Die Überschrift mag so manchem Lesenden seltsam vorkommen, zumal aus meinem Munde und in der Karwoche, die in unserem Kulturkreis doch das traurigste Ereignis aller christlichen Religionen einschließt.
Nun bin ich schon lange kein gläubiger Mensch (mehr – die katholische Kirche hat mich mit ihrem „Mitleid“ Schwulen gegenüber vertrieben) und übe mich in freiem und befreitem Denken.
Umso mehr erstaunt – und freut es mich, dass ich auf der Suche nach dem Osterfest meiner Kindheit tröstliche Gedanken finde.

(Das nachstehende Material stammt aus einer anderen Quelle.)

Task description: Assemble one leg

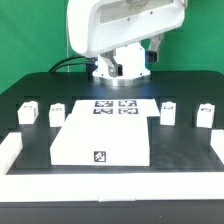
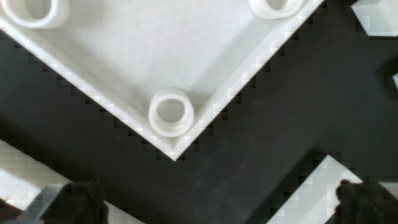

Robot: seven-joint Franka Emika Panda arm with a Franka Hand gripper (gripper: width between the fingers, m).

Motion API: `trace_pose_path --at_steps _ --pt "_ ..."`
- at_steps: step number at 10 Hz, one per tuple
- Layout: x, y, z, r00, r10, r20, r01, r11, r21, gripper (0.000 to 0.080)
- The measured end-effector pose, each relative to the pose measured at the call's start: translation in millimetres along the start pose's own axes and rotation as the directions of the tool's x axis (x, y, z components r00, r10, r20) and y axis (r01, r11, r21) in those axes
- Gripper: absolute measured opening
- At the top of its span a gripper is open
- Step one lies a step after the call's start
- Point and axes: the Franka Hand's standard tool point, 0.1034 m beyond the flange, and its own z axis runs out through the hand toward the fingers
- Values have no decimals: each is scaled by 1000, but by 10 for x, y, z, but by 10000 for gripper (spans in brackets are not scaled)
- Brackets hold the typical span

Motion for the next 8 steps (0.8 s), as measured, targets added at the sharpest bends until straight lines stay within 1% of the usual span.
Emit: trace_pose_path --at_steps 1,8 --pt "3 -5 -5 1000 14 -7 -14 1000 11 650" --pt "2 -5 8 1000 14 -6 -14 1000 12 650"
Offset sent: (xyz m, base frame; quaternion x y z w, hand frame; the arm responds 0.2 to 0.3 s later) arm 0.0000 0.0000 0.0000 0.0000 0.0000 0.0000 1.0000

Jedes Jahr stirbt Christus – und jedes Jahr steht er wieder auf.
Welch ein Triumph!
Der Sieg des Lebens über den Tod ist es doch, den wir jedes Jahr zu Ostern feiern – und wenn schon nicht feiern, so werden wir doch wenigstens daran erinnert – oder sollten uns daran erinnern.

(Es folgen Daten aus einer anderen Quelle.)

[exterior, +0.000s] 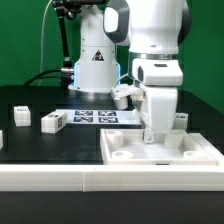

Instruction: Assemble one leg

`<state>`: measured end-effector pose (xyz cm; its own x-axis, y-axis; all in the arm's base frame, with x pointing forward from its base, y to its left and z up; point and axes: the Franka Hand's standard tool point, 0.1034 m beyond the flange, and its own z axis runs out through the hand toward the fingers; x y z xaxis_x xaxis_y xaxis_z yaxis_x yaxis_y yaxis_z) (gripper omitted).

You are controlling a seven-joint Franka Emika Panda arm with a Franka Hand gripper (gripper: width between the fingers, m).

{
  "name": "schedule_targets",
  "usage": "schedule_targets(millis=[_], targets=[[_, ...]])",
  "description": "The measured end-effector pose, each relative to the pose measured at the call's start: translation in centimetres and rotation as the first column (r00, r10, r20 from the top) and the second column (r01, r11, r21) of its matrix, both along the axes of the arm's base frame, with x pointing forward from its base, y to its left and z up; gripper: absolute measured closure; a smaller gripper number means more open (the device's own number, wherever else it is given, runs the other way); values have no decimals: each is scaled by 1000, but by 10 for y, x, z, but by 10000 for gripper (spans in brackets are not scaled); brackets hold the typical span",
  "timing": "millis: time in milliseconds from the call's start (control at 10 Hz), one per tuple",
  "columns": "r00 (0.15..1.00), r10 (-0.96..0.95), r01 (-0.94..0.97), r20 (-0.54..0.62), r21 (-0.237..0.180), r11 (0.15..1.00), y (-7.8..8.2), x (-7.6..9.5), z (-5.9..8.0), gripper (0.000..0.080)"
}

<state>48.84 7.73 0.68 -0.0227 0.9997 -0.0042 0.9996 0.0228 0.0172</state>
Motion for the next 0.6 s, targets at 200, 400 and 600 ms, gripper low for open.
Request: schedule_targets(millis=[200,400,600], targets=[[1000,-7,7,-1,-1,1000,-1,0,0,741],[1000,-7,7,-1,-1,1000,-1,0,0,564],[1000,-8,8,-1,-1,1000,-2,0,0,428]])
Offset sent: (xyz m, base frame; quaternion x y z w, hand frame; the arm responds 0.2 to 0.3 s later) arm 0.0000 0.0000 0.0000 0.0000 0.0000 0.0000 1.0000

In unseren Tagen, in denen Tötungsmaschinisten vor allem in unserem Kulturkreis wüten sei es gerade denen gesagt: Das Leben gewinnt immer. Sie können noch so viele Menschen töten, sie wachsen nach. Wann sehen diese (ja schließlich auch) Menschen, die im Auftrag ihres Gottes morden, ein, dass sie einen aussichtslosen Kampf kämpfen, weil Tod und Töten und Morden kein Ende markieren, sondern immer wieder einen neuen Anfang.
Ich sagte es schon, ich bin nicht gläubig im Sinne der klerikalen Theatralik. Aber ich finde in dem Gedankengut der Karwoche Trost und Bestätigung.